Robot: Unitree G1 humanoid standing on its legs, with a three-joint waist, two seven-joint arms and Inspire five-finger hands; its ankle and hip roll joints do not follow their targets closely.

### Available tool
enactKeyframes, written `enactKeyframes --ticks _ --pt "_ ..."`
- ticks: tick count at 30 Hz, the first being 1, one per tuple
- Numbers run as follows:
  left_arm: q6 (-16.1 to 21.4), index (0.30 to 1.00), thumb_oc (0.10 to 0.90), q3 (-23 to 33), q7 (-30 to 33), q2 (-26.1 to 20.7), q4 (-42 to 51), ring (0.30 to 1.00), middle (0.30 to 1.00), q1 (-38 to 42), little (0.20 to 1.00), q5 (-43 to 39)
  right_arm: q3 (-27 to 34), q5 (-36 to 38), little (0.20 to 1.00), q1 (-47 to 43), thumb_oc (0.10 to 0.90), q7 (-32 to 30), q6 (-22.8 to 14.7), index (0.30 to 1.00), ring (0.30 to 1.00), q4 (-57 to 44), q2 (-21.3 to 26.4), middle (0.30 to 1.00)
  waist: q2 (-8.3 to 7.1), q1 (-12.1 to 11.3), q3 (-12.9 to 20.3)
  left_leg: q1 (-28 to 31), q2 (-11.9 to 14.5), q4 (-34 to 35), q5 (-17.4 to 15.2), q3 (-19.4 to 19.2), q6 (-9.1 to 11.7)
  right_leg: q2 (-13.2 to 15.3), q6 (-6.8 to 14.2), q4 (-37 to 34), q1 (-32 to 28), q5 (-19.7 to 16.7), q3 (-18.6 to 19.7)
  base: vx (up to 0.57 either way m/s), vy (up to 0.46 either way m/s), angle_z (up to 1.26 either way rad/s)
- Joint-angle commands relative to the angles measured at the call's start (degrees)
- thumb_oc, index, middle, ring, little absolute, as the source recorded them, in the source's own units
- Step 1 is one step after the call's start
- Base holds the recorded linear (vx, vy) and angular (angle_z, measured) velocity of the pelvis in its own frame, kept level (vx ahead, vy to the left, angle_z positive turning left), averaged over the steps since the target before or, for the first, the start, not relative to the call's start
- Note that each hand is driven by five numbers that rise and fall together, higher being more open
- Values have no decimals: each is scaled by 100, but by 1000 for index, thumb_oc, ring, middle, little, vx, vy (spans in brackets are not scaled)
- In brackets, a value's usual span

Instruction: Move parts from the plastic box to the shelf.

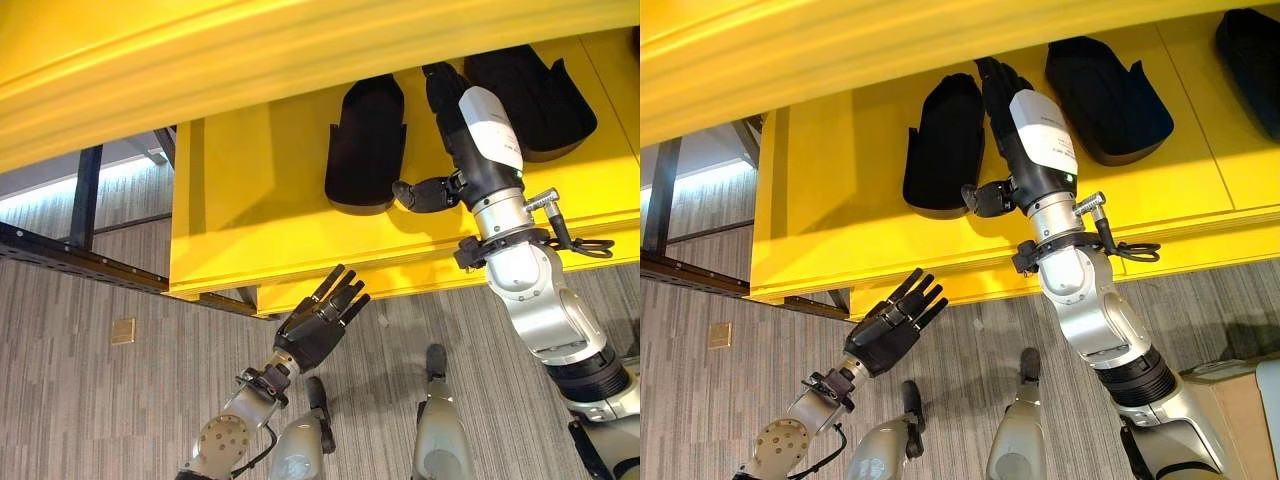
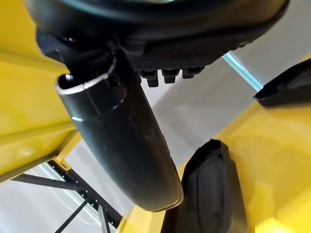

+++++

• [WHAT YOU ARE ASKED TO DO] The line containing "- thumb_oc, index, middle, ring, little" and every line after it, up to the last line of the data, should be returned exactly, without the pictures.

• [RESPONSE TO THE TASK]
- thumb_oc, index, middle, ring, little absolute, as the source recorded them, in the source's own units
- Step 1 is one step after the call's start
- Base holds the recorded linear (vx, vy) and angular (angle_z, measured) velocity of the pelvis in its own frame, kept level (vx ahead, vy to the left, angle_z positive turning left), averaged over the steps since the target before or, for the first, the start, not relative to the call's start
- Note that each hand is driven by five numbers that rise and fall together, higher being more open
- Values have no decimals: each is scaled by 100, but by 1000 for index, thumb_oc, ring, middle, little, vx, vy (spans in brackets are not scaled)
- In brackets, a value's usual span

Instruction: Move parts from the plastic box to the shelf.

This exercise has been worked through to completion.